The results of the above confirmation experiments confirmed that the present invention can provide a method for treating lithium-nickel-cobalt-containing materials that can efficiently recover valuable metals such as lithium, nickel, and cobalt from lithium-nickel-cobalt-containing materials containing lithium, cobalt, and nickel.

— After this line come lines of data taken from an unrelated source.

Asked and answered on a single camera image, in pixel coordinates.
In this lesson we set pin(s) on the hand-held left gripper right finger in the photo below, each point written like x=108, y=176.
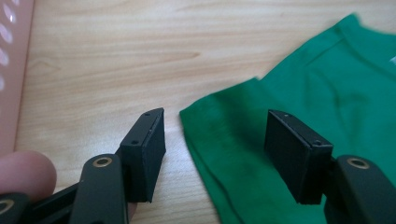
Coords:
x=295, y=155

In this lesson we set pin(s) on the pink plastic basket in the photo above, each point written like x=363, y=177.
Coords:
x=12, y=93

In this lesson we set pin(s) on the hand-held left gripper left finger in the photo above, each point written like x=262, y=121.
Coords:
x=146, y=155

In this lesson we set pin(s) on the green cloth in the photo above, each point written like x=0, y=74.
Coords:
x=249, y=124

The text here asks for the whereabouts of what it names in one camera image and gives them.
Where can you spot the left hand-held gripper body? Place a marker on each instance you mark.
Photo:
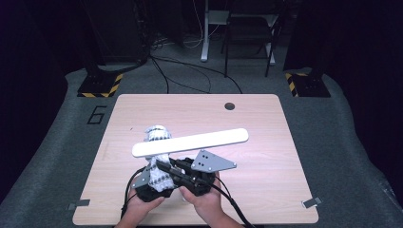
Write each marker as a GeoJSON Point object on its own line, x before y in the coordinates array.
{"type": "Point", "coordinates": [149, 193]}

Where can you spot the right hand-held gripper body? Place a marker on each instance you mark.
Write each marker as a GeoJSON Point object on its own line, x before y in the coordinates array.
{"type": "Point", "coordinates": [206, 164]}

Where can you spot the white cloth with dark pattern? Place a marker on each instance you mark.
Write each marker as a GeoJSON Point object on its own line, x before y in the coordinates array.
{"type": "Point", "coordinates": [160, 179]}

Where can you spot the white desk lamp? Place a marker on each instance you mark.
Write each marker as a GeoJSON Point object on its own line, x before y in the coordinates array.
{"type": "Point", "coordinates": [190, 142]}

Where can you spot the person's left hand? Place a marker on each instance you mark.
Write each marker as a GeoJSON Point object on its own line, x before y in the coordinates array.
{"type": "Point", "coordinates": [142, 207]}

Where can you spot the person's right hand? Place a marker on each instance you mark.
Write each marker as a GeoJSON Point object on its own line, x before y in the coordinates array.
{"type": "Point", "coordinates": [202, 204]}

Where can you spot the dark round table grommet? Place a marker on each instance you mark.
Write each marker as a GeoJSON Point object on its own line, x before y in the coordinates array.
{"type": "Point", "coordinates": [229, 106]}

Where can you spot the grey tape strip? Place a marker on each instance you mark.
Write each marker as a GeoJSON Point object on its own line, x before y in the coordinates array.
{"type": "Point", "coordinates": [79, 203]}
{"type": "Point", "coordinates": [312, 202]}

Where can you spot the black stand with striped base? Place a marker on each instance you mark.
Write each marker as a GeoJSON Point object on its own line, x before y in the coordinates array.
{"type": "Point", "coordinates": [312, 85]}
{"type": "Point", "coordinates": [99, 84]}

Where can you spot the black folding chair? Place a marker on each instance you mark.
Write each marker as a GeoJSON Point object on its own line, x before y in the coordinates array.
{"type": "Point", "coordinates": [250, 28]}

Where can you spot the black cabinet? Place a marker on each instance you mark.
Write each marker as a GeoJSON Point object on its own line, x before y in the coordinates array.
{"type": "Point", "coordinates": [120, 28]}

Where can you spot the dark curtain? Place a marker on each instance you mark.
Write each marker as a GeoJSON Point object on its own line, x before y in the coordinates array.
{"type": "Point", "coordinates": [28, 79]}
{"type": "Point", "coordinates": [364, 63]}

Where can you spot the white desk frame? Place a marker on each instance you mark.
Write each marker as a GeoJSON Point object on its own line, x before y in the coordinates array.
{"type": "Point", "coordinates": [205, 38]}

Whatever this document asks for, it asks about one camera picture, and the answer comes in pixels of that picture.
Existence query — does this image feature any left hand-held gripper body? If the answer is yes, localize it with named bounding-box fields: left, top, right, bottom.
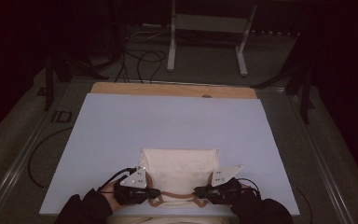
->
left=114, top=166, right=152, bottom=206

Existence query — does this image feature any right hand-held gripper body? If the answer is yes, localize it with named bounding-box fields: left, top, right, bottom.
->
left=204, top=164, right=243, bottom=205

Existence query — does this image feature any cream baby bodysuit brown trim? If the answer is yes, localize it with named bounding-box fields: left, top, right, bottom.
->
left=138, top=147, right=220, bottom=209

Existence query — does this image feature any person's left hand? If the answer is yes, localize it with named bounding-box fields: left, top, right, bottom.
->
left=101, top=181, right=125, bottom=213

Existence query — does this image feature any person's right hand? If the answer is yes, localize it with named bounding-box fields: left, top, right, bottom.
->
left=241, top=184, right=257, bottom=199

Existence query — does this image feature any light blue table mat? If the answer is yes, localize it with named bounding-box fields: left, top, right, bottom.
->
left=39, top=92, right=300, bottom=217

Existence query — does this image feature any black metal stand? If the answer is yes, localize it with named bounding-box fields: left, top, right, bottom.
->
left=251, top=34, right=315, bottom=125
left=36, top=46, right=110, bottom=112

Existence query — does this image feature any white metal stand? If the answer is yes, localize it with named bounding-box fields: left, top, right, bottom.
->
left=166, top=0, right=258, bottom=77

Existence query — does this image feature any left hand-held gripper black cable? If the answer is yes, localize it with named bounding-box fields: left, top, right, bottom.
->
left=97, top=167, right=138, bottom=194

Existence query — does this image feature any hand-held gripper black cable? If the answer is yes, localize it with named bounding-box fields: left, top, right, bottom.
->
left=97, top=167, right=138, bottom=194
left=237, top=177, right=262, bottom=200

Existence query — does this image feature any right hand-held gripper black cable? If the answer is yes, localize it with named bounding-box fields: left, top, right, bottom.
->
left=237, top=177, right=262, bottom=200

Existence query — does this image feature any thin black floor cable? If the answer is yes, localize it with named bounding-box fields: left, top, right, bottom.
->
left=293, top=186, right=313, bottom=224

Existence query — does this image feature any metal floor rail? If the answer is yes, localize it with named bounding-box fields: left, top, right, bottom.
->
left=257, top=87, right=355, bottom=224
left=0, top=78, right=76, bottom=224

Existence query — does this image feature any long black floor cable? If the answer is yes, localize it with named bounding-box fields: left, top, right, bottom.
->
left=27, top=126, right=74, bottom=189

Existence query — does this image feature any black looped floor cable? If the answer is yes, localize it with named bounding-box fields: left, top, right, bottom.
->
left=135, top=50, right=168, bottom=84

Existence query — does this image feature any white floor cable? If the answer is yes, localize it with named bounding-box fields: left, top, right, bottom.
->
left=125, top=26, right=172, bottom=43

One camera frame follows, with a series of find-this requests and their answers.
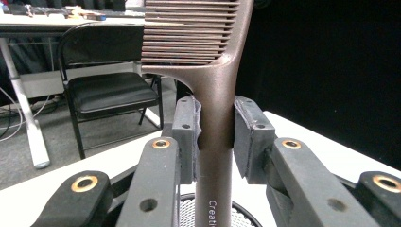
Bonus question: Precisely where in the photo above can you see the black mesh pen cup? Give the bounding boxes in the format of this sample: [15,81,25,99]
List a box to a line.
[176,192,263,227]

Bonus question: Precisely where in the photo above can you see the white-legged desk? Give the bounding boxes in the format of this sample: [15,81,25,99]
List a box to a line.
[0,12,147,170]

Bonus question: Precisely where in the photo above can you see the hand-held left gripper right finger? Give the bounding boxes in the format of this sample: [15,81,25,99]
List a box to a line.
[233,95,381,227]

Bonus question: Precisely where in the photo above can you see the black curtain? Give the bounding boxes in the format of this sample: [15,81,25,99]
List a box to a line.
[235,0,401,172]

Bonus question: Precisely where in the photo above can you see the floor cable bundle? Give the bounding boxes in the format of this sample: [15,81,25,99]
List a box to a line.
[0,86,53,143]

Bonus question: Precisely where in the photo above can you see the dark brown comb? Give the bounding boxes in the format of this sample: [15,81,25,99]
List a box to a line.
[140,0,255,227]

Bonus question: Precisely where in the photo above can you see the white table mat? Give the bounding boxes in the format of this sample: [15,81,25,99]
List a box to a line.
[0,110,401,227]

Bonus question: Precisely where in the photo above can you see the black folding chair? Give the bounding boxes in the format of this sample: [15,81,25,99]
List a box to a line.
[56,21,166,161]

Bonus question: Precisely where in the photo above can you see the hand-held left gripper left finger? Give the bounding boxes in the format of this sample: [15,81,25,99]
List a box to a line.
[114,95,203,227]

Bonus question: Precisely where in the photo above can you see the black keyboard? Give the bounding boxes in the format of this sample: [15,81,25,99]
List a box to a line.
[8,3,74,19]

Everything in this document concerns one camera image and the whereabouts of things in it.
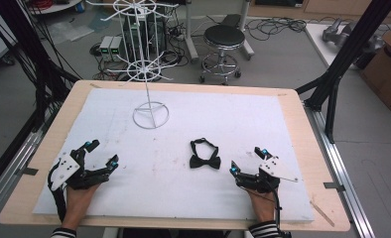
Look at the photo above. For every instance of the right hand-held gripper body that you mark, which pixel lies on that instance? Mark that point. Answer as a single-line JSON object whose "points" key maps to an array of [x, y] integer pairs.
{"points": [[278, 170]]}

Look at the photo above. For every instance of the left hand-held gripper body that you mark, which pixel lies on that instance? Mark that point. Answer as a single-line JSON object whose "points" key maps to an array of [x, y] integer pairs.
{"points": [[64, 168]]}

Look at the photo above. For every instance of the black bow tie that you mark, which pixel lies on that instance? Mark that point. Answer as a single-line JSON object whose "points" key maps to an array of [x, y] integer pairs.
{"points": [[205, 162]]}

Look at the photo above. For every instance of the person's left hand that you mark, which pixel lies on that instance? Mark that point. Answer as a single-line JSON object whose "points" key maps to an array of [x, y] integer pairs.
{"points": [[77, 201]]}

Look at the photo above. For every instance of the person's right hand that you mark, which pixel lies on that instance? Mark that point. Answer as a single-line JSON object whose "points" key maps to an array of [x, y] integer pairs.
{"points": [[263, 206]]}

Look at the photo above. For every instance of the black tape piece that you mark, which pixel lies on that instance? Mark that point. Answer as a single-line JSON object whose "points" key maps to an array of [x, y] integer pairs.
{"points": [[29, 171], [334, 186]]}

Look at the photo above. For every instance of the white foam mat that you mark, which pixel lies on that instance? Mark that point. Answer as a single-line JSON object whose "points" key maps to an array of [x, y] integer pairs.
{"points": [[190, 198]]}

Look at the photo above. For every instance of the thin wooden stick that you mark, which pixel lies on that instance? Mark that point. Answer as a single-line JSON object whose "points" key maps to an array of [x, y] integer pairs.
{"points": [[322, 214]]}

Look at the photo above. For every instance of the grey power supply unit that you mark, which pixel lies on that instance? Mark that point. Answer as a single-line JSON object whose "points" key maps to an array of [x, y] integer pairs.
{"points": [[105, 48], [116, 48]]}

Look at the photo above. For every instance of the black round stool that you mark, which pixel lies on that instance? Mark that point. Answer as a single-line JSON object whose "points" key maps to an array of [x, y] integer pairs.
{"points": [[224, 36]]}

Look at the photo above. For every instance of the black computer tower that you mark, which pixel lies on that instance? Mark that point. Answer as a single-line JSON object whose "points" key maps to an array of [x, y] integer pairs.
{"points": [[160, 33]]}

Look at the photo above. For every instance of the grey foot pedal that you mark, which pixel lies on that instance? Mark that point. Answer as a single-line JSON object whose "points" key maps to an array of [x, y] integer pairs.
{"points": [[231, 20]]}

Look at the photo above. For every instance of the round white table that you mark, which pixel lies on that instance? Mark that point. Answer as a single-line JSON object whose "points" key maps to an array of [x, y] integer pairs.
{"points": [[56, 6]]}

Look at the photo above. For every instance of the brown cardboard box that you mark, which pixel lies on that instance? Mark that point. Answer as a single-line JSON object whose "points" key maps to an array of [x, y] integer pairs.
{"points": [[387, 72]]}

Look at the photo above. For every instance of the aluminium rail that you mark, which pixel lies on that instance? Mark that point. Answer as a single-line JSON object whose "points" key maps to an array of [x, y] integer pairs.
{"points": [[11, 168], [345, 178]]}

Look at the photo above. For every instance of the black metal frame post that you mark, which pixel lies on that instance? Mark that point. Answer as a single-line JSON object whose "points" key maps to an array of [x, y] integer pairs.
{"points": [[345, 56]]}

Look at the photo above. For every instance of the white desk leg frame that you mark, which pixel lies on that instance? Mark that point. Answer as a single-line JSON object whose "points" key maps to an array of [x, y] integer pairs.
{"points": [[190, 36]]}

The present invention makes it possible to provide a method for processing lithium-nickel-cobalt-containing materials that enables the efficient recovery of valuable metals such as lithium, nickel, and cobalt from lithium-nickel-cobalt-containing materials.

Claims (10)

a leaching step of adding an acidic solution containing an inorganic acid to a lithium-nickel-cobalt-containing material containing lithium, nickel, and cobalt, and leaching lithium, nickel, and cobalt into the acidic solution;
a reduction leaching step in which a reducing agent is added to the acidic solution to reduce at least a portion of the high-valence nickel and cobalt, thereby further leaching lithium, nickel, and cobalt;
a neutralization step of adding a neutralizing agent to the lithium-nickel-cobalt leachate obtained in the leaching step and the reduction leaching step to produce a nickel-cobalt precipitate containing nickel and cobalt;
a solid-liquid separation step of separating the lithium leachate from the nickel-cobalt precipitate after the neutralization step;
a nickel-cobalt recovery step of recovering nickel and cobalt from the nickel-cobalt precipitate;
A method for treating a lithium-nickel-cobalt-containing material, comprising: The method for treating lithium-nickel-cobalt-containing material according to claim 1, characterized in that the inorganic acid used in the leaching process is one or more of sulfuric acid, hydrochloric acid, and nitric acid. The method for treating lithium-nickel-cobalt-containing materials according to claim 1, characterized in that the neutralizing agent added in the neutralization step is one or more of calcium hydroxide, calcium oxide, and calcium carbonate. The method for treating lithium-nickel-cobalt-containing material according to claim 1, characterized in that the pH during the leaching process is in the range of 1.5 to 2.0. The method for treating lithium-nickel-cobalt-containing material described in claim 1, characterized in that the reducing agent used in the reduction leaching process is hydrogen peroxide. The method for treating lithium-nickel-cobalt-containing material according to claim 1, characterized in that the leaching process and the reduction leaching process are carried out simultaneously. The method for treating lithium-nickel-cobalt-containing material described in claim 1, characterized in that the nickel-cobalt recovery process includes a second leaching process in which the nickel-cobalt precipitate is leached in an acidic solution containing an inorganic acid to obtain a nickel-cobalt leachate, and a second solid-liquid separation process in which the nickel-cobalt leachate is separated from solid components. The method for treating lithium-nickel-cobalt-containing material described in claim 7, characterized in that a sulfiding agent is added to the nickel-cobalt leachate obtained in the second solid-liquid separation step to recover nickel-cobalt sulfides. The method for treating lithium-nickel-cobalt-containing material described in claim 8, characterized in that a reducing agent is added after or simultaneously with the second leaching step. The method for treating lithium-nickel-cobalt-containing material described in claim 9, characterized in that the reducing agent is not heated when added in the reduction leaching process, but is heated when added in the second leaching process.